— WHAT THE TASK REQUIRES —
What is the number of lines below that include "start"? Give that number alone.

— RAW DATA —

+++

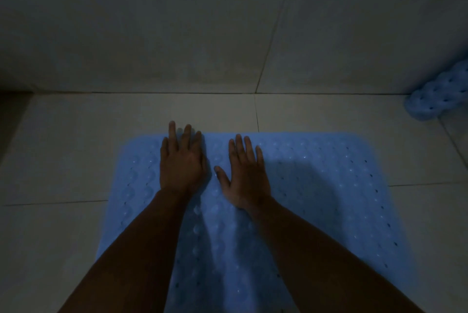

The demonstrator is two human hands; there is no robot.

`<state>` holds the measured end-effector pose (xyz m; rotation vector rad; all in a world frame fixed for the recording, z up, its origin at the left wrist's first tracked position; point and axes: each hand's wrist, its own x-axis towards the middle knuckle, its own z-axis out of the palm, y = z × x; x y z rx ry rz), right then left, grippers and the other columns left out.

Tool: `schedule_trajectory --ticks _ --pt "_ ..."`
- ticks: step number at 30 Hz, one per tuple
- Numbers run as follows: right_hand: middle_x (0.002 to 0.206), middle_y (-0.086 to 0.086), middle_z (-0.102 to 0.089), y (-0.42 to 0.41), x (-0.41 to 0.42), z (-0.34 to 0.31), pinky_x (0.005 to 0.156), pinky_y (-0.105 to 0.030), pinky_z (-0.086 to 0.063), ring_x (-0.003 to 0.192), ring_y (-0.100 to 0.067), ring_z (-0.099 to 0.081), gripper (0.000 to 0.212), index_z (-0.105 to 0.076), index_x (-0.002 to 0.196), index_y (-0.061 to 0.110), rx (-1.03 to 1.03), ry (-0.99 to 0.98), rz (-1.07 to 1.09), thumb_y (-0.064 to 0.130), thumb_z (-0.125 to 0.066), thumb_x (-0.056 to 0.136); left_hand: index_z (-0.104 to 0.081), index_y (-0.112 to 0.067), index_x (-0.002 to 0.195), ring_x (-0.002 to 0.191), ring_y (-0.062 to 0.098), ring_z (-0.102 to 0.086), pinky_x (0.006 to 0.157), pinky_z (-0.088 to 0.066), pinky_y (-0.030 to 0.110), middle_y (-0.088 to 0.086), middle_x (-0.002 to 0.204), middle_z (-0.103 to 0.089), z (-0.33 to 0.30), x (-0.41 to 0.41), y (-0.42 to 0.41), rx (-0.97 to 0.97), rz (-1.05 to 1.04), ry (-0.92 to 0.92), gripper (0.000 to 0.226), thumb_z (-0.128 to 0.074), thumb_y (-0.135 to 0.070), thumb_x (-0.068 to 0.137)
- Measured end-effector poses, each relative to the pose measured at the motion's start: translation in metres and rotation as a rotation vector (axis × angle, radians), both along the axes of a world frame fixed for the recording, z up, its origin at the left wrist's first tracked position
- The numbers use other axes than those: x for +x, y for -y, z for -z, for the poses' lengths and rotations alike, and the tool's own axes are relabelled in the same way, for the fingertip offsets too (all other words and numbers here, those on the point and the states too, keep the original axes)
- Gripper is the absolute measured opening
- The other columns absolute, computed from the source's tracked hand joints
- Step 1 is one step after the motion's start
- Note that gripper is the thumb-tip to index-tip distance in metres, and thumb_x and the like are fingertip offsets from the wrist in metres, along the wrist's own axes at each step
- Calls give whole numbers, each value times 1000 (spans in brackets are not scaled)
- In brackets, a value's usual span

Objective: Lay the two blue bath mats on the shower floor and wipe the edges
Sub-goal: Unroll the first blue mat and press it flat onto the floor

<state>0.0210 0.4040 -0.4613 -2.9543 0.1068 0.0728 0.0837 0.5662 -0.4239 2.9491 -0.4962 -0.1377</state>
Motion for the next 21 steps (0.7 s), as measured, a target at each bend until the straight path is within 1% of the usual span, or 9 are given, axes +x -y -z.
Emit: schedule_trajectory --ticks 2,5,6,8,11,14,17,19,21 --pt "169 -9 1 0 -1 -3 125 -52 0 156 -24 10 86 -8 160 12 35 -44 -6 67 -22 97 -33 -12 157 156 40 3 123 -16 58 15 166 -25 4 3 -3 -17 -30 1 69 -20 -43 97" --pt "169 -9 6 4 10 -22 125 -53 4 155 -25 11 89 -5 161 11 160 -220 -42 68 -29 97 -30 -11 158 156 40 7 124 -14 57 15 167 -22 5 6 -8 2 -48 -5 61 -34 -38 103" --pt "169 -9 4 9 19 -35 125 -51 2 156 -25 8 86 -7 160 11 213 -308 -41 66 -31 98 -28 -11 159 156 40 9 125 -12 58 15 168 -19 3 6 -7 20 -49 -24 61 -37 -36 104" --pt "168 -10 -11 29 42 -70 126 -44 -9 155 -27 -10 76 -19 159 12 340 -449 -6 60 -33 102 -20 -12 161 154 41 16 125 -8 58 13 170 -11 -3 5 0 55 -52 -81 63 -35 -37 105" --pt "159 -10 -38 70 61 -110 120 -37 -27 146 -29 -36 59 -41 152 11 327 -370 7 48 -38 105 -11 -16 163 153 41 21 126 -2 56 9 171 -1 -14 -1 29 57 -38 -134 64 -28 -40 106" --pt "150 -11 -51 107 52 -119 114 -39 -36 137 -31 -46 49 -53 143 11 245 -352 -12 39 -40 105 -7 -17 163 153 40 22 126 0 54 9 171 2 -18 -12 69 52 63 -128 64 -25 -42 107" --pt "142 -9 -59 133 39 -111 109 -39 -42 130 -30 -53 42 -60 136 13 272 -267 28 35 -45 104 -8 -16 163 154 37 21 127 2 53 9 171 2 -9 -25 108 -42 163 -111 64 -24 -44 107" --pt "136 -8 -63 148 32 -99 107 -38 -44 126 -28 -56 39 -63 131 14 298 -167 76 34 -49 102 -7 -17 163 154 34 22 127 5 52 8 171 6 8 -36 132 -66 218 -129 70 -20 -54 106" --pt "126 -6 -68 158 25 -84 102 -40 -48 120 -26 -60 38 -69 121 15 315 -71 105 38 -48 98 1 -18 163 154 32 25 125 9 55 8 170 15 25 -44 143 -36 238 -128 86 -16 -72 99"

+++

— ANSWER SPACE —
2